### What you are asked to do
Everything from the line containing "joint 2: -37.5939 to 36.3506" to the end of the listing is to be set down exactly, both ends included, and nothing before it.

### Supplied material
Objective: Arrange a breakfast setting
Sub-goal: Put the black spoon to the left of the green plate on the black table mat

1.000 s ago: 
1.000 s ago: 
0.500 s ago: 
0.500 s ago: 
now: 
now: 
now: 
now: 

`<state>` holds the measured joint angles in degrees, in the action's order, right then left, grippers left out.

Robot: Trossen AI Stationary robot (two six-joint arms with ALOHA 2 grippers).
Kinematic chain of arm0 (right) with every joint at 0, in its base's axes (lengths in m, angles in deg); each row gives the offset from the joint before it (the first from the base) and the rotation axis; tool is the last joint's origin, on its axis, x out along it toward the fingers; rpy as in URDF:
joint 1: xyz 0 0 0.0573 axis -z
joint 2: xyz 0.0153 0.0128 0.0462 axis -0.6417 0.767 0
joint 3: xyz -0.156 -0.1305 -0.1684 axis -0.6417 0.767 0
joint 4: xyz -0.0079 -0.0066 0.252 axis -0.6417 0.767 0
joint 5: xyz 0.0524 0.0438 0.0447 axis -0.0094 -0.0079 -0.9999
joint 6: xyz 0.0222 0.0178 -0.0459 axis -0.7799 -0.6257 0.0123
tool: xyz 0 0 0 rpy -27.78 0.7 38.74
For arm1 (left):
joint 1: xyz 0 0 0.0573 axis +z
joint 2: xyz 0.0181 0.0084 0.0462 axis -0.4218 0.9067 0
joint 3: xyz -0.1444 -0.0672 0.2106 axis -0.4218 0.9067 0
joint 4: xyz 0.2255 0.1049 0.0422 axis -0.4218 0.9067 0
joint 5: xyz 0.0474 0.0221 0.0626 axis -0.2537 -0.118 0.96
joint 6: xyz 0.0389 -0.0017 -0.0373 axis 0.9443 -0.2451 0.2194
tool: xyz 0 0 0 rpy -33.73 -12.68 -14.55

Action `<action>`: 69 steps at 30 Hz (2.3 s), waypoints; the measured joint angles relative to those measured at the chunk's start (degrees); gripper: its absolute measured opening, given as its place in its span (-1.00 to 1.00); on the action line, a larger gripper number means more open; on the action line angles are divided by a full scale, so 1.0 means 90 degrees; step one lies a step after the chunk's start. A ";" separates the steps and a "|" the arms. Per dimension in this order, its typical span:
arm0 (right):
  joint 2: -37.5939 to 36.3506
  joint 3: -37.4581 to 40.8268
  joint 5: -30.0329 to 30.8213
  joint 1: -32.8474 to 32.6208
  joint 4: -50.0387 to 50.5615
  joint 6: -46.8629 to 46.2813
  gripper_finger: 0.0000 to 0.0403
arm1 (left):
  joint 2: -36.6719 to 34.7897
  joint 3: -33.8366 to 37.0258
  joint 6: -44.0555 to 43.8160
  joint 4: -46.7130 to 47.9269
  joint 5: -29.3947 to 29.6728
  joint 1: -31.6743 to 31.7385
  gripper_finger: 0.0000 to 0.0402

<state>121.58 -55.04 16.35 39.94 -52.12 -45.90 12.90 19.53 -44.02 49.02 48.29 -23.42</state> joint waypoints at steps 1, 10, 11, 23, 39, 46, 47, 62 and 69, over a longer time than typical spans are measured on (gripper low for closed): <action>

### Response to the exercise
  joint 2: -37.5939 to 36.3506
  joint 3: -37.4581 to 40.8268
  joint 5: -30.0329 to 30.8213
  joint 1: -32.8474 to 32.6208
  joint 4: -50.0387 to 50.5615
  joint 6: -46.8629 to 46.2813
  gripper_finger: 0.0000 to 0.0403
arm1 (left):
  joint 2: -36.6719 to 34.7897
  joint 3: -33.8366 to 37.0258
  joint 6: -44.0555 to 43.8160
  joint 4: -46.7130 to 47.9269
  joint 5: -29.3947 to 29.6728
  joint 1: -31.6743 to 31.7385
  gripper_finger: 0.0000 to 0.0402

<state>121.58 -55.04 16.35 39.94 -52.12 -45.90 12.90 19.53 -44.02 49.02 48.29 -23.42</state> joint waypoints at steps 1, 10, 11, 23, 39, 46, 47, 62 and 69, over a longer time than typical spans are measured on (gripper low for closed): <action>

No further answer is needed.